= Björgólfur Jóhannsson =

Icelandic business executive

Björgólfur Jóhannsson (born in Iceland on August 28, 1955) is an Icelandic business executive, former president and CEO of Icelandair Group, the holding company of Icelandair, the flag carrier of Iceland. Björgólfur resigned as the Company's President & CEO on 27 August 2018 and Bogi Nils Bogason, the Company's CFO, became interim President & CEO of the Company Björgólfur was also the chairman of the board of the Confederation of Icelandic Employers but stepped down On 7 March 2017

==Biography==
Björgólfur comes from Grenivík in the north of Iceland, close to Akureyri.

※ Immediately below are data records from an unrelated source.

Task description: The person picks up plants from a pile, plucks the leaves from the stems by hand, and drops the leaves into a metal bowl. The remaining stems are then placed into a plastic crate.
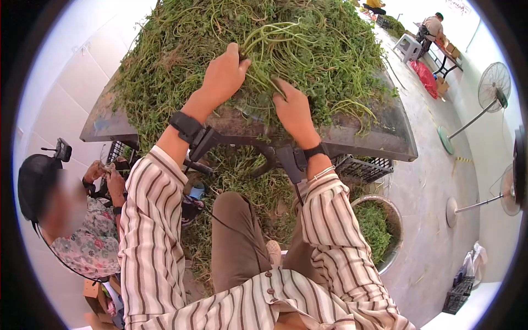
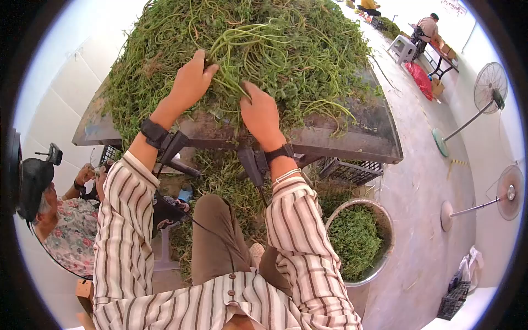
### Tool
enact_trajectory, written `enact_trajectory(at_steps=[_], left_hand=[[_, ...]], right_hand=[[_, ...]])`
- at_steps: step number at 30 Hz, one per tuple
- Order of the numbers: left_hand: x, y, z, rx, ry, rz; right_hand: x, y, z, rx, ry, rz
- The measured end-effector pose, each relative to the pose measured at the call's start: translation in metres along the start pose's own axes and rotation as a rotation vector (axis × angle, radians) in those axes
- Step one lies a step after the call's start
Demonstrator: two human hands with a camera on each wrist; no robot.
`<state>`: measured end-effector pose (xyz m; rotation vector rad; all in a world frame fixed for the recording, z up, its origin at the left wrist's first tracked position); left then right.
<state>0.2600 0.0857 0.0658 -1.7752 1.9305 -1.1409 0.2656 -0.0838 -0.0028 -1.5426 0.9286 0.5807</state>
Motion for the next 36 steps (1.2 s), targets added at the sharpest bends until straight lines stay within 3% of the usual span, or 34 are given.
enact_trajectory(at_steps=[1,2,3,6,9,10,12,15,16,17,19,20,22,24,29,31,34,36], left_hand=[[0.0,-0.002,-0.002,-0.004,-0.024,-0.012],[0.0,-0.004,-0.005,-0.007,-0.047,-0.026],[-0.001,-0.006,-0.009,-0.005,-0.05,-0.027],[-0.015,-0.018,-0.019,0.179,-0.034,-0.082],[-0.022,-0.025,-0.026,0.257,-0.072,-0.106],[-0.024,-0.023,-0.023,0.177,-0.031,-0.208],[-0.017,-0.016,-0.017,0.138,0.005,-0.194],[-0.015,-0.001,-0.005,0.077,0.05,-0.159],[-0.014,0.003,-0.002,0.084,0.052,-0.133],[-0.012,0.006,-0.001,0.089,0.055,-0.106],[-0.01,0.008,0.002,0.07,0.045,-0.096],[-0.004,0.011,0.0,0.063,0.05,-0.089],[0.004,0.014,0.001,0.058,0.05,-0.074],[0.014,0.017,0.0,0.117,0.104,0.095],[0.03,0.022,-0.003,0.112,0.056,0.174],[0.026,0.023,-0.003,0.094,-0.011,0.144],[0.006,0.024,0.001,0.09,0.006,0.067],[0.001,0.026,0.005,0.059,0.012,0.057]], right_hand=[[0.008,0.0,0.005,-0.041,0.168,-0.059],[0.012,-0.001,0.005,-0.101,0.162,0.081],[0.012,-0.001,0.003,-0.103,0.16,0.079],[0.018,-0.003,-0.004,-0.078,0.285,0.114],[0.026,-0.004,-0.012,-0.028,0.401,0.078],[0.028,-0.006,-0.015,0.006,0.444,0.098],[0.024,-0.009,-0.021,0.039,0.482,0.117],[0.012,-0.014,-0.033,0.073,0.173,0.182],[0.007,-0.011,-0.032,0.191,-0.046,0.147],[0.002,-0.01,-0.032,0.191,-0.044,0.148],[-0.002,-0.006,-0.028,0.058,-0.61,0.494],[-0.005,-0.006,-0.024,0.061,-0.609,0.494],[-0.012,-0.005,-0.01,-0.011,-0.877,0.565],[-0.016,-0.005,-0.002,-0.05,-0.903,0.58],[-0.026,-0.008,0.011,-0.161,-0.993,0.618],[-0.021,-0.008,0.009,-0.088,-0.958,0.649],[0.001,-0.01,-0.006,0.159,-0.917,0.621],[0.003,-0.009,-0.016,0.179,-0.842,0.609]])
Point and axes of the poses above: each hand's wrist, its own y-axis away from the middle knuckle, its own z-axis out of the palm, x = y × z, the point moved 3 cm from there along -y, towards the middle knuckle, and after that the axes turned 12 degrees about x, right-handed, at the moved point
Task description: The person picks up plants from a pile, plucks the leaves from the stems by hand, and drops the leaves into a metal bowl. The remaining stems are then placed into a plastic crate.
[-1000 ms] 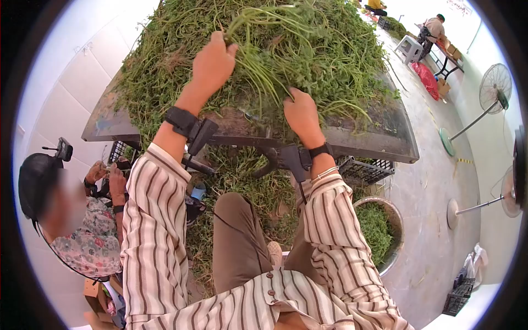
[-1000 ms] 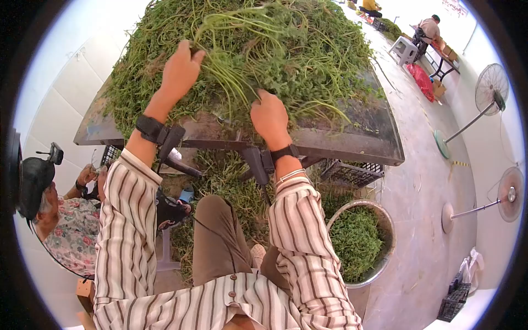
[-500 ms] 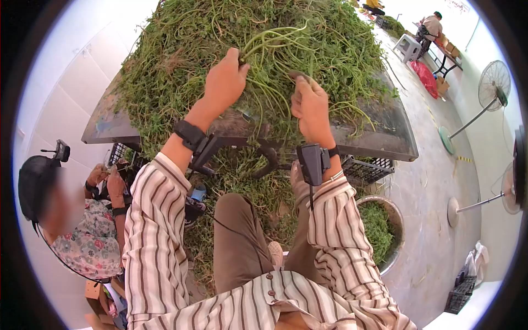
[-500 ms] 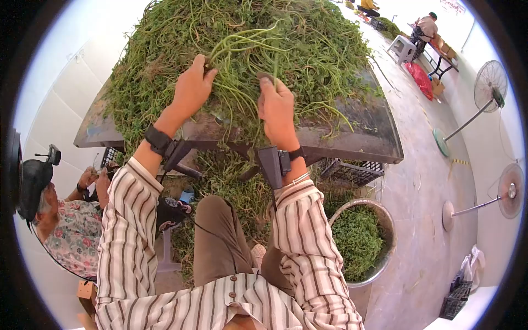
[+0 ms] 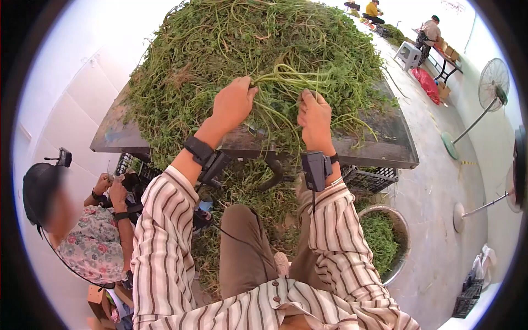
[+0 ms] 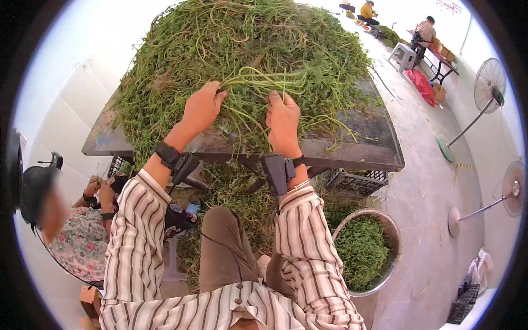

He graduated with a degree in Business Administration from the University of Iceland in 1983 and became a Chartered Accountant in 1985. From 1980 to 1992 he worked for accountancy firms in Akureyri.

In 1992 Björgólfur became Chief Financial Officer of the fisheries company Útgerðarfélag Akureyringa hf, but in 1996 moved to the powerful Samherji fisheries company, also based in Akureyri, where he became Director of Innovation and Development. In 1999 Björgólfur became Chief Executive Officer of yet another fisheries company, Síldarvinnslan. Then in 2006 he was chosen as the new CEO of Icelandic Group, a global sales and marketing company for frozen fish products.

From 2003 to 2008 Björgólfur was also the president of The Federation of Icelandic Fishing Vessel Owners (LIU), a very powerful position in Iceland. In May 2008 he became CEO of Icelandair Group.

The 2008–2012 Icelandic financial crisis proved a great challenge for Björgólfur and his staff but after a financial reconstruction of the company, completed in 2011, he insisted the future looks bright, as the rise in tourism in Iceland bodes well for the company.

On 6 March 2013 Björgólfur was elected the Chairman of the Board of the SA, the Confederation of Icelandic Employers, a very influential position in Iceland. He received 98,5 percent of the votes. On 4 April 2014 Björgólfur was re-elected.

As chairman of the SA, Björgólfur took an active part in negotiations with the ASÍ, the Icelandic Federation of Labour, in December 2013, resulting in attempts to maintain the fragile economic stability of post-crash Iceland. In April 2014 both SA and ASÍ joined forces with other important players in the Icelandic economic arena in presenting a comprehensive report of the Icelandic Institute of International Affairs about the state of Iceland's accession negotiations with the EU.

On 14 November, following the bribery scandal allegations in the Fishrot Files, the board of Samherji announced that Þorsteinn Már Baldvinsson had temporary stepped aside as CEO and would be replaced by Björgólfur while the company conducted an internal investigation on the allegations.

==Personal life==
Björgólfur is married to teacher Málfríður Pálsdóttir and they have two daughters born in 1990–91 and two grandchild's.

==Awards==
In December 2012 both the Viðskiptablaðið, the Icelandic business weekly, and Fréttablaðið, Iceland's leading newspaper, chose Björgólfur as their "Businessman of the Year" for 2012.